Department of Public Health, Graduate School, Yonsei University, Seoul, Republic of Korea.
Department of Preventive Medicine, College of Medicine, Yonsei University, Seoul, Republic of Korea.
Chron Respir Dis. 2024 Jan-Dec;21:14799731241233301. doi: 10.1177/14799731241233301.
Chronic respiratory diseases (CRDs) are a burden on both individuals and society. While previous literature has highlighted the clinical burden and total costs of care, it has not addressed patients' direct payments. This study aimed to estimate the incremental healthcare costs associated with patients with CRDs, specifically out-of-pocket (OOP) costs.
We used survey data from the 2019 Korea Health Panel Survey to estimate the total OOP costs of CRDs by comparing the annual hospitalizations, outpatient visits, emergency room visits, and medications of patients with and without CRDs.
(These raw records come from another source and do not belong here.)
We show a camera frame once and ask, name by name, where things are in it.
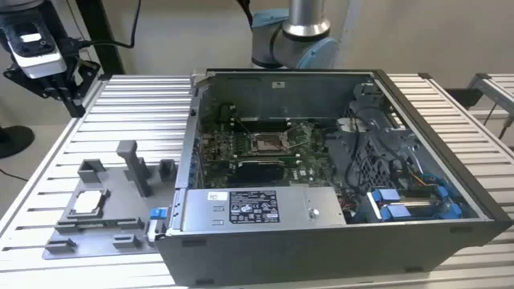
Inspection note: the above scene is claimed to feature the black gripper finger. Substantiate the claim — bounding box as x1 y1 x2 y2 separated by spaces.
3 66 62 99
51 59 102 119

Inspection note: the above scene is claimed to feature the silver CPU plate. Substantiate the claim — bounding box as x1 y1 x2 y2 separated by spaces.
74 190 109 213

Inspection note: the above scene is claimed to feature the black RAM slot bank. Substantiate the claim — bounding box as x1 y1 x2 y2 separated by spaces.
233 117 292 132

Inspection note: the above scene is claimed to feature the CPU socket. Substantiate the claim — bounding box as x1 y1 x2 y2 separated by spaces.
250 132 292 156

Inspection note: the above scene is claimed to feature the black upright pole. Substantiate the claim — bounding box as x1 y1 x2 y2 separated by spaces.
77 0 126 76

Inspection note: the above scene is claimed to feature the black round stand base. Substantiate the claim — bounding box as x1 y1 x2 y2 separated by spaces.
0 125 35 160

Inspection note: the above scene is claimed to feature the grey parts rack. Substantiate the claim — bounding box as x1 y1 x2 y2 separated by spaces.
42 140 181 260

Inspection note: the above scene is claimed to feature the green RAM stick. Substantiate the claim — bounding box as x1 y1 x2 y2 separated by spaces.
58 219 142 230

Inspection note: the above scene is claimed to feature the blue case latch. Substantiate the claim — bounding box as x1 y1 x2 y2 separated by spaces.
146 207 169 242

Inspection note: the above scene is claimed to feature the silver power supply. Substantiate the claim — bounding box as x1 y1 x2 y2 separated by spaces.
179 186 348 233

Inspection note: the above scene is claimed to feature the black graphics card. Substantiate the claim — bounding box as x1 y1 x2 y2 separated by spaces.
228 159 300 186

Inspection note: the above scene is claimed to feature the metal socket cover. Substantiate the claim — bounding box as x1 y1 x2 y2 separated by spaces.
286 125 314 145

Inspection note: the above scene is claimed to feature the green motherboard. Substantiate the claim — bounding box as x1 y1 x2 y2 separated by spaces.
199 120 345 190

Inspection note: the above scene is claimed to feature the grey metal drive cage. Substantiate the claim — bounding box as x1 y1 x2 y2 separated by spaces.
324 82 424 198

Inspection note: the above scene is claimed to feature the black open PC case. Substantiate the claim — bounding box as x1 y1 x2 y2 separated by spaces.
154 68 514 287

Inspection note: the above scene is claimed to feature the hard disk in blue carrier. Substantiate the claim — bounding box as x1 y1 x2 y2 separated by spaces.
377 201 464 223
368 186 450 203

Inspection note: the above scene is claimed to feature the neighbouring slatted metal table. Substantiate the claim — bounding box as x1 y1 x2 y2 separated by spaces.
468 72 514 140

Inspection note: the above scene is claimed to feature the thin black wall cable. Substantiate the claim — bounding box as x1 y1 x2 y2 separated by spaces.
67 0 85 42

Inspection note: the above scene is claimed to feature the black camera cable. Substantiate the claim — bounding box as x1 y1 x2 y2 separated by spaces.
51 0 142 57

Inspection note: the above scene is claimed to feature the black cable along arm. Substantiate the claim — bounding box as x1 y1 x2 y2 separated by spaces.
237 0 256 19

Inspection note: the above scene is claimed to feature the orange wire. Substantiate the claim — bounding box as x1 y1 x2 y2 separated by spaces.
413 173 433 189

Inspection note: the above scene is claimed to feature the black table bracket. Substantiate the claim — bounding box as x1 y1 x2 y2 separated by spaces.
444 87 484 110

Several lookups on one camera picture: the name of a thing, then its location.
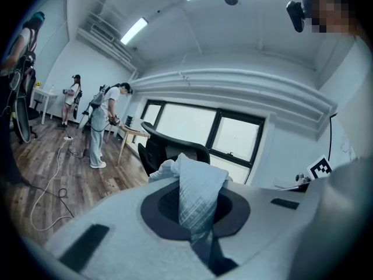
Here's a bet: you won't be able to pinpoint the white table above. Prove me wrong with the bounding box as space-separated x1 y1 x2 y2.
30 86 59 125

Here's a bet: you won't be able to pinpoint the light wooden table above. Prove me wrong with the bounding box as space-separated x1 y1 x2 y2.
105 123 151 166

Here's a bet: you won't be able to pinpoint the light blue white clothing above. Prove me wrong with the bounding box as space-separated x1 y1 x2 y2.
148 152 234 275

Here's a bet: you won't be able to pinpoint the black mesh office chair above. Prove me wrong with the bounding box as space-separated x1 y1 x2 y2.
137 121 211 177

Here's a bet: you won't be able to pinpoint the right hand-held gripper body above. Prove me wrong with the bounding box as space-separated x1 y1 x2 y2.
275 155 333 193

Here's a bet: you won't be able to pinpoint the white floor cable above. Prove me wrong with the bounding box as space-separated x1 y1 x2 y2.
30 140 75 232

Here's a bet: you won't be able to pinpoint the black framed window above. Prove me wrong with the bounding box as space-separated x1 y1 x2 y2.
142 99 266 185

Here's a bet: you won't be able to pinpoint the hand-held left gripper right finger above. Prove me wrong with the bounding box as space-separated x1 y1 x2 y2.
214 181 309 271

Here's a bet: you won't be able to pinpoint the black floor cable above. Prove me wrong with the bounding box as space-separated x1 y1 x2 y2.
22 128 85 219

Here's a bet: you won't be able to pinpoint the white wall pipes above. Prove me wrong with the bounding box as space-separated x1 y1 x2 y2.
129 68 335 134

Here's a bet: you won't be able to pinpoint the person's white shirt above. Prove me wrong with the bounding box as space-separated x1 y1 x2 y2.
317 35 373 169

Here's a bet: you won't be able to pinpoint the black swivel chair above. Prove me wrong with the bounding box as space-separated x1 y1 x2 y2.
10 68 41 144

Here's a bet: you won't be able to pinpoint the black head-mounted camera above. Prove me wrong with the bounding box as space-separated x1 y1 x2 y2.
286 0 307 33

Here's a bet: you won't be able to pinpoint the thin black hanging cable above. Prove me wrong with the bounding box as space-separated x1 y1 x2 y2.
328 112 339 163

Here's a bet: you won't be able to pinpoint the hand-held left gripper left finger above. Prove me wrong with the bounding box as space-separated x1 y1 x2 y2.
45 177 218 280

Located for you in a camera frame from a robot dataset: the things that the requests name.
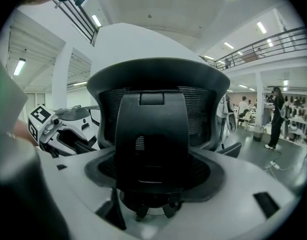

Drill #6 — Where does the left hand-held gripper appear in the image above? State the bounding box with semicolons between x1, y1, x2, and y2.
27;104;98;159

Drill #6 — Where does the black office chair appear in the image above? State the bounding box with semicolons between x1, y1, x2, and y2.
84;57;243;222

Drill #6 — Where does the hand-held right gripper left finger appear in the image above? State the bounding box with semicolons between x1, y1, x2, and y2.
37;146;119;238

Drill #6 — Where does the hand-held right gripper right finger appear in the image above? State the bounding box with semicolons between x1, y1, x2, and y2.
127;150;296;239

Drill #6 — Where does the black balcony railing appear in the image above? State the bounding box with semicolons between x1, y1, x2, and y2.
53;0;99;46
213;26;307;71

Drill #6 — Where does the person's left forearm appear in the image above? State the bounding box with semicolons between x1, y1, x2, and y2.
13;121;42;146

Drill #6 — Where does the white storage shelf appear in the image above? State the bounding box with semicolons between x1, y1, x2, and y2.
280;93;307;145

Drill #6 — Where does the grey basket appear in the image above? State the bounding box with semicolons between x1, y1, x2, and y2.
252;123;266;142
Generalized linear regression models controlled for differences in other characteristics between groups.
We identified 222 patients with CRDs, of whom 166 were aged 65 years and older. Compared with the non-CRD group, CRD patients spent more on OOP costs (238.3 USD on average). Incremental costs were driven by outpatient visits and medications, which are subject to a coinsurance of 30% or more and may include items not covered by public insurance. Moreover, CRD patients aged 50-64 years incurred the highest incremental costs.
The financial burden associated with CRDs is significant, and outpatient visits and medications constitute the largest components of OOP spending. Policymakers should introduce appropriate strategies to reduce CRD-associated burdens.
慢性呼吸系统疾病(CRD)给个人和社会都带来了负担。尽管先前的文献强调了护理的临床负担和总成本,但并未涉及患者的直接支付。本研究旨在评估与 CRD 患者相关的增量医疗保健成本,特别是自付费用。
我们使用 2019 年韩国健康面板调查的数据,通过比较有和没有 CRD 的患者的年住院、门诊、急诊就诊和药物使用情况,来估计 CRD 患者的总自付费用。广义线性回归模型控制了组间其他特征的差异。
我们确定了 222 名 CRD 患者,其中 166 名年龄在 65 岁及以上。与非 CRD 组相比,CRD 患者的自付费用更高(平均 238.3 美元)。增量成本是由门诊就诊和药物治疗驱动的,这些费用的共付比例为 30%或更高,并且可能包括公共保险不覆盖的项目。此外,50-64 岁的 CRD 患者产生的增量成本最高。
CRD 相关的经济负担是巨大的,门诊就诊和药物治疗构成了自付支出的最大组成部分。政策制定者应引入适当的策略来减轻 CRD 相关负担。